PENSEMOS, PENSEMOS, SEAMOS LIBRES

(Me atrevo a publicar la última entrada en el blog Entreparéntesis -http://entreparentesis.org/pensemos-pensemos-seamos-libres/ - de mi gran maestro Miguel García-Baró. En una época de tanta sofistería que intenta pasar por filosofía, viene bien una bocanada de aire fresco que nos recuerda lo que de verdad es Filosofía).


Hay hoy dos géneros de literatura que se presenta como filosófica: el que se cultiva habitualmente consiste en exponer en otras palabras, con mejor o peor fortuna, lo que ya otros han dicho; el que apenas se cultiva consiste en ofrecer al lector los frutos del propio pensamiento de quien firma el texto.
En el primer género hay trabajos de orden puramente histórico y hay otros que, dedicados a autores próximos en el tiempo, se aventuran a comparar a unos con otros. En ambos casos, el buen éxito está en lograr argumentar más claramente y exponer con más lucidez lo que se lee peor en las fuentes.

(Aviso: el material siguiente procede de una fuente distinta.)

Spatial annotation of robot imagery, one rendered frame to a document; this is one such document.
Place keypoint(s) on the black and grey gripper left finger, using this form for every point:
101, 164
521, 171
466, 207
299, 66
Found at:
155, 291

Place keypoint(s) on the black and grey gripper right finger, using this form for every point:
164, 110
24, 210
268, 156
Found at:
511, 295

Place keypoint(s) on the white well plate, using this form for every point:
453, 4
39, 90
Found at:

Pertenecen al segundo género los trabajos que, después de repasar verazmente lo que ya se ha publicado, terminan por zanjar cuestiones en primera persona del singular o abren preguntas allí donde se daba por entendido que no cabían. Es siempre posible intentar la originalidad desde la primera línea, pero dada la cantidad y la calidad de nuestro pasado filosófico, salvo extrema necesidad de proceder de ese modo, lo justo y lo sabio es subir a hombros de gigantes y otear desde allí los panoramas que, al pie de esas grandes figuras, no se han terminado de ver en la mejor de las perspectivas.
El primero de estos géneros literarios no es filosofía, y se abusa de la ductilidad de las palabras llamándolo con este nombre. Es una variante especial de la historiografía, que puede, sin duda, prestar ayuda a los filósofos. En cuanto a estos, en absoluto es que se encuentren en un rango superior del mérito académico; sencillamente, sus intereses son otros.
Inevitablemente, el filósofo quisiera contribuir a la mejora de la realidad histórica. Incluso si su trabajo comenzó por la mera curiosidad o por el impulso inexplicado de una vocación que no se podía reprimir, él mismo no se convierte en filósofo mientras no lo golpean las cosas con sus enigmas y sus misterios.
A partir de que su labor dé así el salto al campo de la filosofía, la búsqueda y el gozo de la verdad y el bien con los que se ve comprometido para siempre no pueden dejar de tener un aliento moral y político. Aunque deba seguramente decirse para sí mismo el filósofo principiante que tan solo quiere verdad, bien y belleza puros, ve muy pronto que necesita el diálogo con otros, estén o no en la empresa de una búsqueda como la suya; ve también que cada pequeño paso que él da le exige que lo comparta, que lo diga o lo escriba. No para suscitar un debate -los debates corren el riesgo de volverse competiciones que no tienen nada que ver con la verdad, sino solo con el orgullo de quienes discuten- sino para obtener un efecto muy parecido al eco, enriquecido por la reacción original de otras vidas ante sus pequeños descubrimientos. Toda claridad intelectual es irradiante porque es experiencia del Espíritu de las cosas, no experiencia de nosotros mismos, y las cosas irradian y así nos liberan de nuestra oscuridad.
Pero para que las consecuencias morales del pensamiento puedan darse, hasta cuando se tratan filosófica o sea radicalmente temas de naturaleza práctica o política es necesario haber primero intentado orientarse personalmente en el terreno de lo que la tradición llama filosofía primera o metafísica.
La filosofía primera es ante todo doctrina sobre la verdad, la realidad, la libertad y los límites extremos de la capacidad de transcendencia que posee la naturaleza humana. No hay nadie que no tenga una posición acerca de estos asuntos, pero desgraciadamente es raro que a esa posición se haya llegado reflexionando, parándose a pensar y gustar las cosas, y no por mero empujón de los acontecimientos -en realidad, nunca es por tal empujón, sino a causa de la interpretación que se hace de lo que nos pasa, y el peligro tremendo es que esta interpretación sea irresponsable-. De aquí que todo ser humano representa una tesis metafísica, pero en nosotros mismos tenemos la prueba evidente de que esas tesis suelen valer muy poco.
Tomar conciencia de esta situación es ya una reacción moral de la máxima importancia.